Gloria è vitalità e stanchezza insieme, è voglia di spassarsela ma anche delusioni e frustrazioni accumulate, Gloria è una donna vera, mica il personaggio-manichino di un film-manifesto e ideologico sui diritti e il diritto al piacere dei vecchi e simili menate. Tutto è incredibilmente verosimile e credibile in questo film. Gloria in discoteca incontra un distinto signore di qualche anno più anziano di lei in procinto di divorziare, ma con ancora addosso tutto il peso e la responsabilità della famiglia, moglie e figli che senza di lui e senza i suoi soldi non se la caverebbero.
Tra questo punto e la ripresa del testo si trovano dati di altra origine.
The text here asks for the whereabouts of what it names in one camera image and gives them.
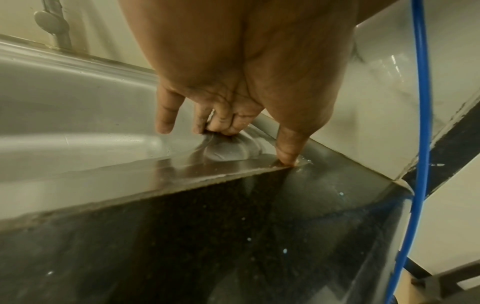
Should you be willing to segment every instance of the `blue tube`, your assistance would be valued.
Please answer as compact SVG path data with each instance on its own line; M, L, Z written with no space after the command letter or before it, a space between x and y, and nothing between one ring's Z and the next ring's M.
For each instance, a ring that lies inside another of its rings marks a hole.
M411 207L410 220L405 239L396 257L395 268L386 290L386 304L393 298L400 281L402 269L412 248L415 234L420 222L420 215L427 193L427 182L430 164L430 141L432 138L432 96L430 86L429 55L427 47L427 31L423 0L411 0L413 14L413 30L415 33L416 63L418 68L418 91L420 96L420 139L418 148L418 164L416 166L415 196Z

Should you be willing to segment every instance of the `finger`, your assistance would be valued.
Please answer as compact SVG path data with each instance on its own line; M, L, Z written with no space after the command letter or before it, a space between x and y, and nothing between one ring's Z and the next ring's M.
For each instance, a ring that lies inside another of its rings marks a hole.
M231 121L231 125L228 129L222 131L222 134L227 136L233 136L240 133L243 129L249 126L250 123L257 117L258 115L240 115L234 114L233 119Z
M276 136L276 155L285 165L294 166L309 140L309 135L280 126Z
M156 98L155 129L160 134L168 134L174 128L175 119L177 119L177 114L182 103L184 103L185 97L159 85L156 90Z
M206 129L212 132L221 132L232 124L233 113L230 105L226 102L218 102L213 105L215 112L211 117Z
M201 134L205 131L205 126L209 120L213 108L195 103L195 114L193 118L193 132Z

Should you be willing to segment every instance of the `floor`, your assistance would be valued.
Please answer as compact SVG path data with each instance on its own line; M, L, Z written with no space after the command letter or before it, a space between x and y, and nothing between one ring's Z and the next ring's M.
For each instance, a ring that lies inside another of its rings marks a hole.
M407 271L403 271L400 283L396 290L395 296L398 300L398 304L423 304L425 303L425 298L422 293L410 284L412 275Z

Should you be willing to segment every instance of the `human hand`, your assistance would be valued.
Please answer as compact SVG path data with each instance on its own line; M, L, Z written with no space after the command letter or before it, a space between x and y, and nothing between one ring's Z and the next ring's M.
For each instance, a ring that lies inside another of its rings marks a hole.
M193 131L235 135L266 108L277 156L294 165L330 119L352 48L357 0L120 0L160 77L156 129L186 98Z

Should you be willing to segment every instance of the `wall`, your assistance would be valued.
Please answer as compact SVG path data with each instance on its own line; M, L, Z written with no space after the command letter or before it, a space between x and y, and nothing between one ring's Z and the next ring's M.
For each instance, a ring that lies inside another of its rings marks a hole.
M426 200L410 258L428 272L480 259L479 179L480 155Z
M3 0L0 33L49 43L33 21L41 0ZM148 67L116 0L62 0L75 50ZM444 134L480 96L478 0L425 0L434 134ZM400 0L360 24L334 116L312 138L396 179L415 162L418 94L410 6Z

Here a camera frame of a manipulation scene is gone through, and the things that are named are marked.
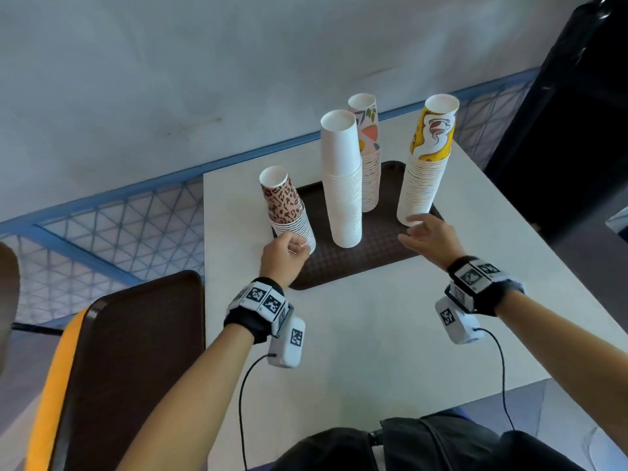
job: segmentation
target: leopard print paper cup
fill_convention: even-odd
[[[285,225],[301,217],[303,203],[284,167],[274,165],[265,169],[259,175],[259,182],[272,221]]]

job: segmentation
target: left hand
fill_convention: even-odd
[[[269,277],[282,288],[288,287],[310,257],[310,247],[301,235],[286,231],[264,246],[259,275]]]

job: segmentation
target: hand
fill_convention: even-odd
[[[408,221],[422,223],[408,228],[408,235],[397,236],[406,248],[416,251],[443,270],[447,270],[454,261],[465,256],[460,240],[449,223],[439,220],[429,213],[410,215]]]
[[[286,231],[264,246],[259,275],[269,277],[282,288],[288,287],[310,257],[310,247],[301,235]]]

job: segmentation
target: stack of paper cups
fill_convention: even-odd
[[[397,205],[397,220],[404,225],[416,223],[408,222],[407,216],[428,213],[431,208],[451,153],[459,106],[458,99],[449,94],[433,95],[425,101]]]
[[[334,243],[352,248],[362,239],[362,159],[356,118],[332,110],[320,120],[323,190]]]
[[[382,173],[379,119],[373,94],[356,94],[349,98],[349,110],[357,122],[357,137],[362,156],[362,211],[370,212],[379,201],[379,179]]]
[[[305,238],[310,246],[310,254],[316,249],[316,239],[305,205],[290,181],[286,169],[275,165],[259,175],[262,192],[268,204],[268,217],[277,236],[286,231],[297,233]]]

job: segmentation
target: forearm
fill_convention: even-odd
[[[229,324],[150,414],[117,471],[197,471],[212,448],[253,346]]]
[[[628,453],[628,355],[519,292],[498,317],[561,387]]]

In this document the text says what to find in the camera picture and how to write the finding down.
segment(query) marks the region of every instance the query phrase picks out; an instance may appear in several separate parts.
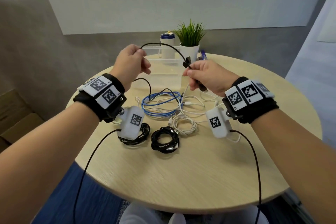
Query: transparent container
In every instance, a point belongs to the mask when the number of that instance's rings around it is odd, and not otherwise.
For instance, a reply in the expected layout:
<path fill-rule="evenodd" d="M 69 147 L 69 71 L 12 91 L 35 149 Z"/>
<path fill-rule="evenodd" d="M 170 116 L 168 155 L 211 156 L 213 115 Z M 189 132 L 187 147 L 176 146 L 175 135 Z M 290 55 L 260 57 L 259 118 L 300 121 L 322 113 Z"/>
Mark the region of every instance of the transparent container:
<path fill-rule="evenodd" d="M 169 88 L 171 90 L 180 90 L 182 73 L 184 67 L 183 59 L 174 49 L 168 46 L 145 46 L 143 50 L 147 53 L 146 59 L 151 63 L 150 75 L 141 73 L 138 78 L 145 78 L 149 81 L 154 92 Z M 132 84 L 135 88 L 148 88 L 148 83 L 144 80 L 138 80 Z"/>

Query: round table
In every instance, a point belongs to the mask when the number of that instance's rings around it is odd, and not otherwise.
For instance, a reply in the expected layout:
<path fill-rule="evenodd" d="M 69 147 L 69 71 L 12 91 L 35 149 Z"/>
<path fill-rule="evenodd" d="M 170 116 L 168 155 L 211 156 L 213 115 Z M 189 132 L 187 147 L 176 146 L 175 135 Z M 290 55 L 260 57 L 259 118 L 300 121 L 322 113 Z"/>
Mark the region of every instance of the round table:
<path fill-rule="evenodd" d="M 207 56 L 240 76 L 261 80 L 275 94 L 275 100 L 285 113 L 321 138 L 321 124 L 316 111 L 291 83 L 243 60 L 214 54 Z M 183 78 L 180 92 L 186 86 L 187 78 Z M 124 106 L 137 105 L 135 96 L 142 99 L 148 93 L 149 89 L 131 88 L 125 94 L 127 102 Z M 187 94 L 199 97 L 200 91 L 188 91 Z M 207 110 L 214 107 L 213 102 L 205 104 Z M 206 120 L 206 117 L 203 115 L 196 120 Z M 150 125 L 151 133 L 168 125 L 167 120 L 155 120 L 148 116 L 145 116 L 144 122 Z M 289 186 L 251 126 L 234 120 L 230 123 L 233 129 L 245 134 L 254 145 L 260 167 L 263 202 L 282 194 Z M 112 123 L 99 124 L 76 158 L 81 168 L 85 168 L 99 141 L 117 128 L 118 125 Z M 152 150 L 150 136 L 145 143 L 128 147 L 113 133 L 96 151 L 87 174 L 122 198 L 162 211 L 208 214 L 257 204 L 259 190 L 256 163 L 248 142 L 244 138 L 238 143 L 226 138 L 217 139 L 207 122 L 199 123 L 198 128 L 198 133 L 180 137 L 180 147 L 172 154 Z"/>

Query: pants
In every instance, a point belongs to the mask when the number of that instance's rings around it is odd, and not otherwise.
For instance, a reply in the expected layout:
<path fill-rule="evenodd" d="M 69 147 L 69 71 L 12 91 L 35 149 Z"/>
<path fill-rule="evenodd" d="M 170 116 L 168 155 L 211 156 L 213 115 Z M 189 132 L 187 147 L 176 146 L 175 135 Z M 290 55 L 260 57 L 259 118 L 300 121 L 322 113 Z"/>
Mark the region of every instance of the pants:
<path fill-rule="evenodd" d="M 207 223 L 211 224 L 254 224 L 258 208 L 250 205 L 247 208 L 230 213 L 215 214 Z M 158 213 L 137 203 L 131 203 L 124 211 L 119 224 L 164 224 Z M 175 213 L 168 224 L 186 224 L 183 214 Z M 269 224 L 265 215 L 260 212 L 258 224 Z"/>

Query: blue lid
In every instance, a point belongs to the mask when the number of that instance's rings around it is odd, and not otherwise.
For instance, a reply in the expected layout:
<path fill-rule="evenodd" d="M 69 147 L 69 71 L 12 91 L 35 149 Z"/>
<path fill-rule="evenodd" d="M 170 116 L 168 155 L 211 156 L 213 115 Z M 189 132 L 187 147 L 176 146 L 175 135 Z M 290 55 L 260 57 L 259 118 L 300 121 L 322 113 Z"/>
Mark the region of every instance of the blue lid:
<path fill-rule="evenodd" d="M 161 34 L 161 39 L 174 39 L 175 35 L 173 32 L 168 31 L 167 33 Z"/>

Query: white camera device
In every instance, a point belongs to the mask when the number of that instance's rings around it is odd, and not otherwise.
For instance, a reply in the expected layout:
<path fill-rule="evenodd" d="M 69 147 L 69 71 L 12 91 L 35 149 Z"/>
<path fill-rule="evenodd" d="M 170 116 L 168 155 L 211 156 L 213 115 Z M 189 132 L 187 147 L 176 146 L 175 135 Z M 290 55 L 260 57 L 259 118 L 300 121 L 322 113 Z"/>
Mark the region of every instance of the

Incomincia una storia, e il regista non ci risparmia (giustamente) le scene di sesso (e se il corpo di Gloria è ancora piacente, quello di lui no, non lo è, e un corpo così anziano in amore me lo ricordo solo in un film di Christophe Honoré). Ma non sarà così facile, anzi la storia sarà difficile, anzi sarà impossibile. Il film ci mostra il ritorno di Gloria all’amore, all’illusione di un amore e poi alla delusione, ci mostra Gloria barcollare, anche piangere, ma poi rieccola in piedi. C’è nella mano di Sebastian Lelio, nel modo in cui dirige e lavora sugli attori e soprattutto sulla sua protagonista, qualcosa di John Cassavetes, e l’attrice Paulina Garcia, straordinaria, ricorda in certi momenti la migliore Gena Rowlands. C’è, di Cassavetes, la capacità di cogliere la vita nel suo essere e nel suo farsi, nella sua mutevolezza, nel suo scorrere e fluire. Sullo sfondo, il Cile di oggi abbastanza affluente, ma che non dimentica, non può dimenticare (lo si nota nelle parole dell’amico sociologo) il suo passato. Paulina Garcia si candida al premio come migliore attrice, e sarà difficile portarglielo via. Gran finalone sulle note di Gloria, versione spagnola cantata da Umberto Tozzi. Applausi.